Directions: What you return should be the lines from the one with "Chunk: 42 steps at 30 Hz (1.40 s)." through the one with "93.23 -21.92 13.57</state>" in the data below, reproduced exactly with both ends, and no pictures at all.

The data:
Segment Open

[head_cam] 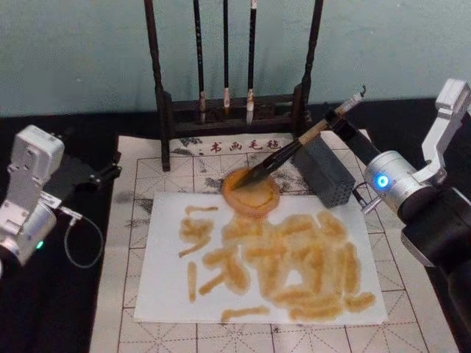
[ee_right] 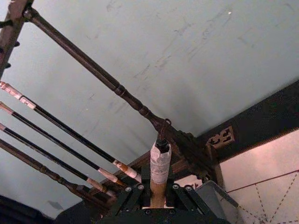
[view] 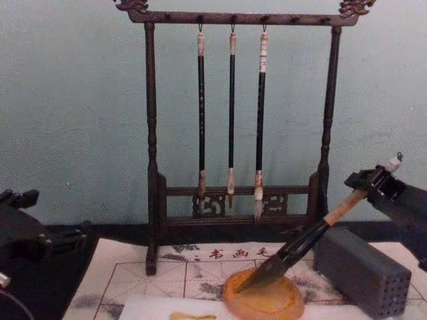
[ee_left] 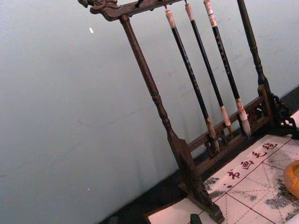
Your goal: Pick up the brush from the inkstone, write on the paper, then place the brush back to its original position.
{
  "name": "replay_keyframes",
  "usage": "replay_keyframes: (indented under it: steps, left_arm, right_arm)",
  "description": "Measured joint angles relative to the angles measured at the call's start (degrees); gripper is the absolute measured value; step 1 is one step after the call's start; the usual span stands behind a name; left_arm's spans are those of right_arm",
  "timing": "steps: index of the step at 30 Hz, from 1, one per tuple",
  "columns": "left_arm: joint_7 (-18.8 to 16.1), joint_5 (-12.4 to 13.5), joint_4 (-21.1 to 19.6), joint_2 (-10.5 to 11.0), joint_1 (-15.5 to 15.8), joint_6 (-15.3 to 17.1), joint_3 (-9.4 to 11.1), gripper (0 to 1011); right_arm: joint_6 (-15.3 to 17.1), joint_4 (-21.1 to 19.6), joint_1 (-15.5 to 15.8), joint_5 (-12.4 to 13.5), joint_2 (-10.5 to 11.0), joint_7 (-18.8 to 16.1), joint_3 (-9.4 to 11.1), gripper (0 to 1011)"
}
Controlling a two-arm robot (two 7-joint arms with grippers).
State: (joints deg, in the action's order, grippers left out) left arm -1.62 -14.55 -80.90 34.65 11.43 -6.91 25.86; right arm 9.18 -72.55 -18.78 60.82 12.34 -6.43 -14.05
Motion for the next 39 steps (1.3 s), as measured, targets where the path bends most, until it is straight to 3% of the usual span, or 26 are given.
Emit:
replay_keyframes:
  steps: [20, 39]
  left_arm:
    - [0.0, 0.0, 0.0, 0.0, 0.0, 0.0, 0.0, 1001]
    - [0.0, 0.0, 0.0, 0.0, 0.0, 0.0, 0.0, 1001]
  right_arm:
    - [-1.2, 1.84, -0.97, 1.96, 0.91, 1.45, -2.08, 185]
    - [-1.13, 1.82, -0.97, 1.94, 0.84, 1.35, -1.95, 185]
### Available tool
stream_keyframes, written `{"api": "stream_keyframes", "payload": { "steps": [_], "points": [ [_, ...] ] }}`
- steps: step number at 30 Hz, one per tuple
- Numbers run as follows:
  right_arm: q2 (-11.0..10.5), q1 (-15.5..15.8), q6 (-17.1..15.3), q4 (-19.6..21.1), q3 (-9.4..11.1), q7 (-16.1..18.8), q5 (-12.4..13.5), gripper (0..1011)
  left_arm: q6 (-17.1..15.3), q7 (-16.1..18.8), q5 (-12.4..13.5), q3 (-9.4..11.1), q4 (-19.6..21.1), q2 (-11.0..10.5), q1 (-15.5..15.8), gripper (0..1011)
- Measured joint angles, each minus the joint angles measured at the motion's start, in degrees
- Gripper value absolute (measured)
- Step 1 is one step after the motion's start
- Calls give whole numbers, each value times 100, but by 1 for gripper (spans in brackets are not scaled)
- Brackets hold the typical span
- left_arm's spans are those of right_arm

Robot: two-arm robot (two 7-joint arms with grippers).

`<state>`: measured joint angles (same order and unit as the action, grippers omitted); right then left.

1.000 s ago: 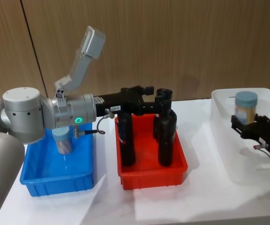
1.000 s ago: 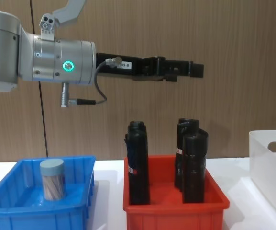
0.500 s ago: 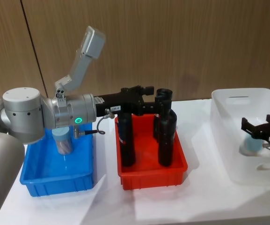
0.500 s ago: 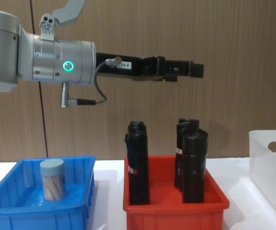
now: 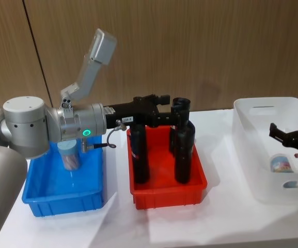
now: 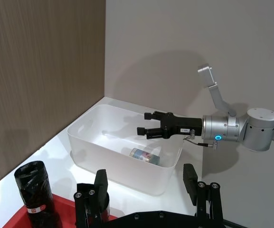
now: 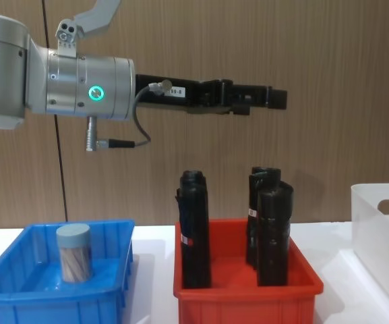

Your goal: Pick the cotton swabs from the blue box and place them into the white box.

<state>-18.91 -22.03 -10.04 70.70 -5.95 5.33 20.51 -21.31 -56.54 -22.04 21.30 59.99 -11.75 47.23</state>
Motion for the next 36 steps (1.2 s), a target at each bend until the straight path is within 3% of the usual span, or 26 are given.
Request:
{"api": "stream_keyframes", "payload": {
  "steps": [15,26,36],
  "points": [
    [-71,432,549,680,126,-110,265,1001,0,0,0,0,0,0,0,1004],
    [-87,562,639,876,144,-146,307,1001,6,17,1,1,8,-5,-9,1004],
    [-79,899,673,1298,-21,-146,168,1001,176,486,84,41,289,-88,-294,1004]
  ]
}}
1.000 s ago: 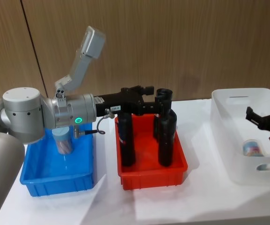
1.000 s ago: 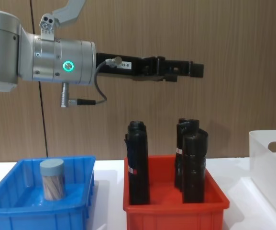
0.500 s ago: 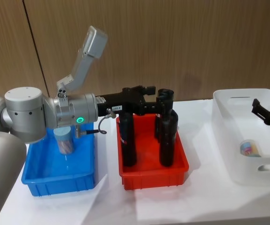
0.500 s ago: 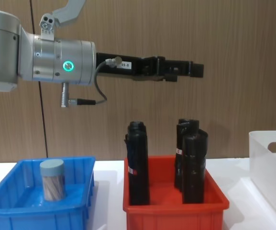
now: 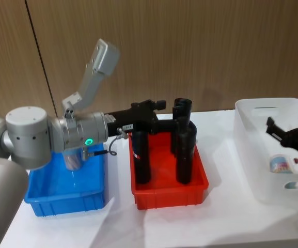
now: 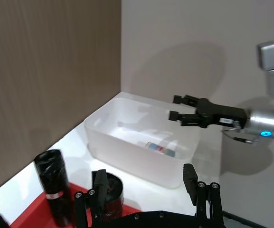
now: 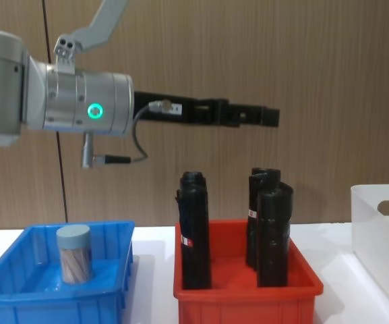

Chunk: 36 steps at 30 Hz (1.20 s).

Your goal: Pick the cotton swabs from the blue box and place them into the white box.

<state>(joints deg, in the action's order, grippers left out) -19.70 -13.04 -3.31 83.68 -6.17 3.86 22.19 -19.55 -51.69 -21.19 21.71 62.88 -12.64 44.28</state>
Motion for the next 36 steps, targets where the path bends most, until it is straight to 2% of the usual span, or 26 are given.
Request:
{"api": "stream_keyframes", "payload": {
  "steps": [22,28,36],
  "points": [
    [29,1166,118,1477,-568,0,-483,1001,616,1674,323,145,996,-307,-1003,1004],
    [34,1346,133,1705,-659,-2,-551,1001,783,2124,407,183,1266,-390,-1280,1004],
    [37,1389,138,1755,-679,-4,-574,1001,995,2705,516,232,1609,-495,-1626,1004]
  ]
}}
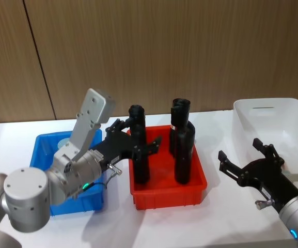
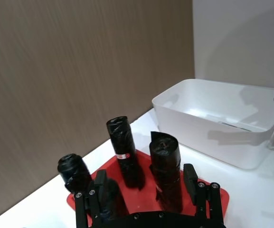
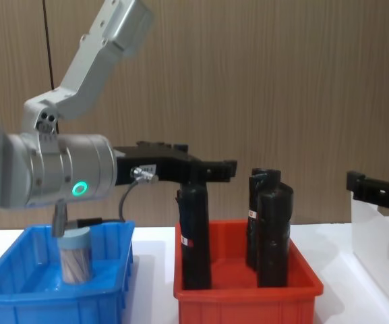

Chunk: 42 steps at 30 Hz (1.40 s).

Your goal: Pick the cotton swabs from the blue box and place them into the white box.

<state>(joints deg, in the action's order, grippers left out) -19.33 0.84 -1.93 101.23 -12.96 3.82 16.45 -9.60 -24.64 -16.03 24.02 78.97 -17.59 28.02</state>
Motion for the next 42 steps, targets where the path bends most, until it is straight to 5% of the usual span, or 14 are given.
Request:
{"api": "stream_keyframes", "payload": {
  "steps": [27,42],
  "points": [
    [0,-1,-3,0,2,1,1,1001,748,2041,390,175,1214,-371,-1228,1004],
    [10,-61,7,-84,8,124,-1,1001,884,2401,459,204,1427,-433,-1445,1004]
  ]
}}
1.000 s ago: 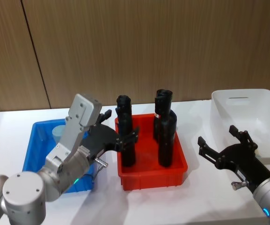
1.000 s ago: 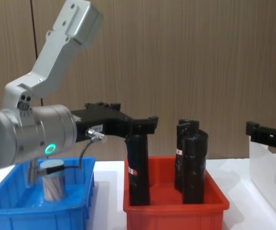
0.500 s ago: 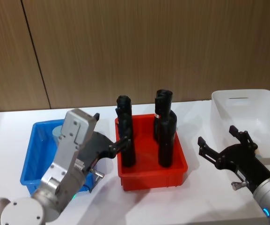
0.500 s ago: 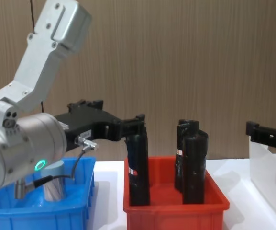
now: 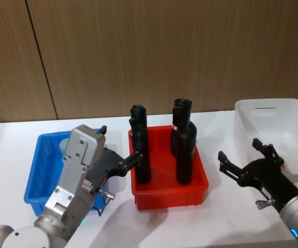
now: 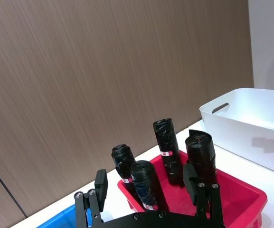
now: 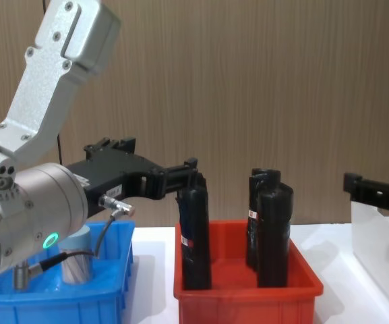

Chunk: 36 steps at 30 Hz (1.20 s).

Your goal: Pick the cotton swabs from the blue box and place them into the white box.

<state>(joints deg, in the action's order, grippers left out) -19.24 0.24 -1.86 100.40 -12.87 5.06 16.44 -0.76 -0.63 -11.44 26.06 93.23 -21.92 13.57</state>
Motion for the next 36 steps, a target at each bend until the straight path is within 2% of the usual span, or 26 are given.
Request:
{"api": "stream_keyframes", "payload": {
  "steps": [10,17,36],
  "points": [
    [95,-336,60,-449,3,483,-56,1001,0,1,-1,-3,0,3,2,1004],
    [207,-698,81,-923,-5,855,-113,1001,-1,1,-3,-4,-2,3,2,1004],
    [598,-1922,81,-2613,-17,1780,-62,1002,-4,0,-4,-3,-6,3,2,1004]
  ]
}}
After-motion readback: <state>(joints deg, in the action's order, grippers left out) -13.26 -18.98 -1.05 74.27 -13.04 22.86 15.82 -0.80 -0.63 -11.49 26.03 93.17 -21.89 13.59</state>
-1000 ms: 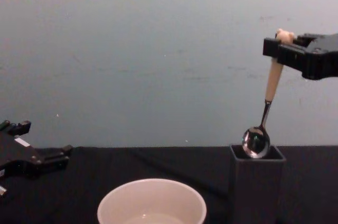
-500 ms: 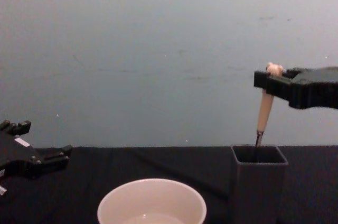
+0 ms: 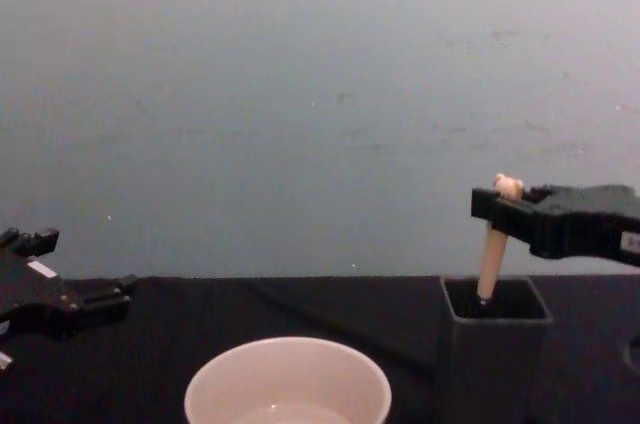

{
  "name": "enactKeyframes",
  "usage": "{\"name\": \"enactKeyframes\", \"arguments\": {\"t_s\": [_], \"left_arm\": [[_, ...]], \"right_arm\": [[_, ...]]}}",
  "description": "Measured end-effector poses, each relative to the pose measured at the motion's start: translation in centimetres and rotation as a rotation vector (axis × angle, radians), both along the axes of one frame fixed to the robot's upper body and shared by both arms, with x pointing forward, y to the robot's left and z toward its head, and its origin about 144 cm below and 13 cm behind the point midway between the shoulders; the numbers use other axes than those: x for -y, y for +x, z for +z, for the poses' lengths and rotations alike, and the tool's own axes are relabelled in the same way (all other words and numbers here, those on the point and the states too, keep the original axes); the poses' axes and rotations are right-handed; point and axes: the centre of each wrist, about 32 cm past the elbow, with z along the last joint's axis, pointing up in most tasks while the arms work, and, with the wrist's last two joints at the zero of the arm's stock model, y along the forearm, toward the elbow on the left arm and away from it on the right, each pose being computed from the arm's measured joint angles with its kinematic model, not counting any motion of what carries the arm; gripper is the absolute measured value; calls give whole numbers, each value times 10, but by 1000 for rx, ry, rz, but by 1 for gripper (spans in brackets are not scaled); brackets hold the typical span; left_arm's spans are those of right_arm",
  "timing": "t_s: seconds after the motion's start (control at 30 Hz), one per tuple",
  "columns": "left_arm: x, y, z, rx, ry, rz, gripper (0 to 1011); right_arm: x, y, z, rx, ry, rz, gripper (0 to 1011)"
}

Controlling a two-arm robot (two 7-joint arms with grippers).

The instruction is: Pick up the stirring spoon with one hand, stir inside the cup, then place it back in its original position.

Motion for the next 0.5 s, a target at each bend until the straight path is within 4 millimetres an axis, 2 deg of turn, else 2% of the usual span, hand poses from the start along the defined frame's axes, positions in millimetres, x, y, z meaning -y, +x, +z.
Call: {"name": "enactKeyframes", "arguments": {"t_s": [0.5], "left_arm": [[0,0,0,0,0,0,1001]], "right_arm": [[0,2,-16,-7,19,-22,214]]}}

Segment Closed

Task answer:
Chunk: 42 steps at 30 Hz (1.40 s).

Your goal: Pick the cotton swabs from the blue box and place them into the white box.

<state>(joints deg, in the action's order, grippers left out) -19.33 0.84 -1.93 101.23 -12.96 3.82 16.45 -9.60 -24.64 -16.03 24.02 78.97 -17.59 28.02</state>
Motion for the next 42 steps, targets where the path bends most, until it is straight to 5% of the usual span, or 14 are given.
Request:
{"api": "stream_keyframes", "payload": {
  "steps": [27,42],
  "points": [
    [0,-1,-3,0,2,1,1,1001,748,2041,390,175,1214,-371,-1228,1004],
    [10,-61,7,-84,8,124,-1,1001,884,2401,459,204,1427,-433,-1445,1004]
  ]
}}
1.000 s ago: 
1.000 s ago: 
0.500 s ago: 
0.500 s ago: 
now: 
now: 
now: 

Chunk: 36 steps at 30 Hz (1.20 s).

Your goal: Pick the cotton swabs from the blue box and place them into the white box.

<state>(joints deg, in the action's order, grippers left out) -19.24 0.24 -1.86 100.40 -12.87 5.06 16.44 -0.76 -0.63 -11.44 26.06 93.23 -21.92 13.57</state>

The complete output has now been given.